With the joy of the holidays also comes stress. It hits you from all sides: gift-giving, financial burdens, crowded malls, packed calendars.
It all adds up.
Dr. Amber Abernathy, assistant professor in Missouri State University's psychology department and the Mary-Charlotte Bayles Shealy Chair in Conscientious Psychology, provides tips for coping. The first tip is simple: Be prepared.
Abernathy's interest is in personality and in conscientiousness – which is one of the big five personality traits. Some of her more recent research projects include the use of meditation and mindfulness to control physiological reactions, like increased heart rate, tension and other stress responses. She elaborates.
Another important aspect is to place the stress in perspective. In the context of your life, how much does this matter?

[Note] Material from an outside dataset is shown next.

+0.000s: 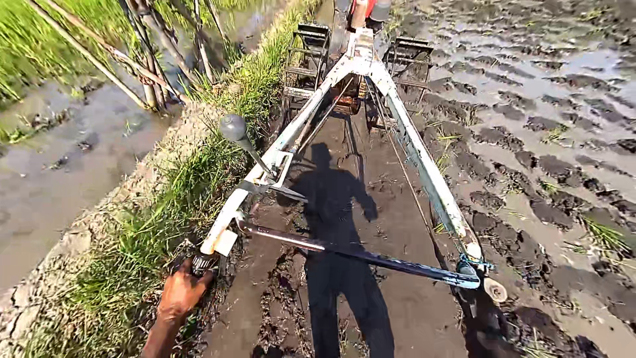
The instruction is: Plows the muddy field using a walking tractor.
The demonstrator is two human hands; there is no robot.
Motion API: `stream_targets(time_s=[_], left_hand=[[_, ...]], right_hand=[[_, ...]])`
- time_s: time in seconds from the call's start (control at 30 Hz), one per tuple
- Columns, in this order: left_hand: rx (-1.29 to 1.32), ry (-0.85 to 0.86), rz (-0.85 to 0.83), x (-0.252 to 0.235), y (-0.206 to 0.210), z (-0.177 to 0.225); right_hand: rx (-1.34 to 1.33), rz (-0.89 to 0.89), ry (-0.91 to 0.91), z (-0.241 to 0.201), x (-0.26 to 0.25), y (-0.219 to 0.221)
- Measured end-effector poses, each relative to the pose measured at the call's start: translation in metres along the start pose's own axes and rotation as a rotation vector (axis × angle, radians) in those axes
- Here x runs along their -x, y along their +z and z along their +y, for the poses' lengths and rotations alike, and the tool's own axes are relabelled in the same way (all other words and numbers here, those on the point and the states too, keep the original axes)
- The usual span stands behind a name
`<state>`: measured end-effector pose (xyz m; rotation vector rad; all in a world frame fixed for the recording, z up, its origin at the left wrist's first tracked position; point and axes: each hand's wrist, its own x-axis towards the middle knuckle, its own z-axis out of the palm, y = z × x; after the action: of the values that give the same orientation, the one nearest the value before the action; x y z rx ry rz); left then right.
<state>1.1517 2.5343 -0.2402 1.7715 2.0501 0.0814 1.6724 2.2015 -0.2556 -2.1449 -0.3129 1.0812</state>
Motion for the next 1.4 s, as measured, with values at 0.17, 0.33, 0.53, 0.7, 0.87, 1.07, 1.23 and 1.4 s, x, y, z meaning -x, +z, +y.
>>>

Abernathy's research, much of which she conducts alongside Dr. Norm Shealy, has proven that long-term health can be affected by stress. But she's quick to point out that the stress doesn't have to relate back to one major trauma. In fact, it might just as likely be from the perfect storm of seemingly trivial stressors.
She recommends preparing for the battle of the stressors, so you can fight it whenever it pops up. Find the techniques that work best for you – is it journaling? Is it reciting meditations? Is it a quiet mind and breathing? Knowing this and carving out time for this self-care can minimize the negative impact stress can have on your health.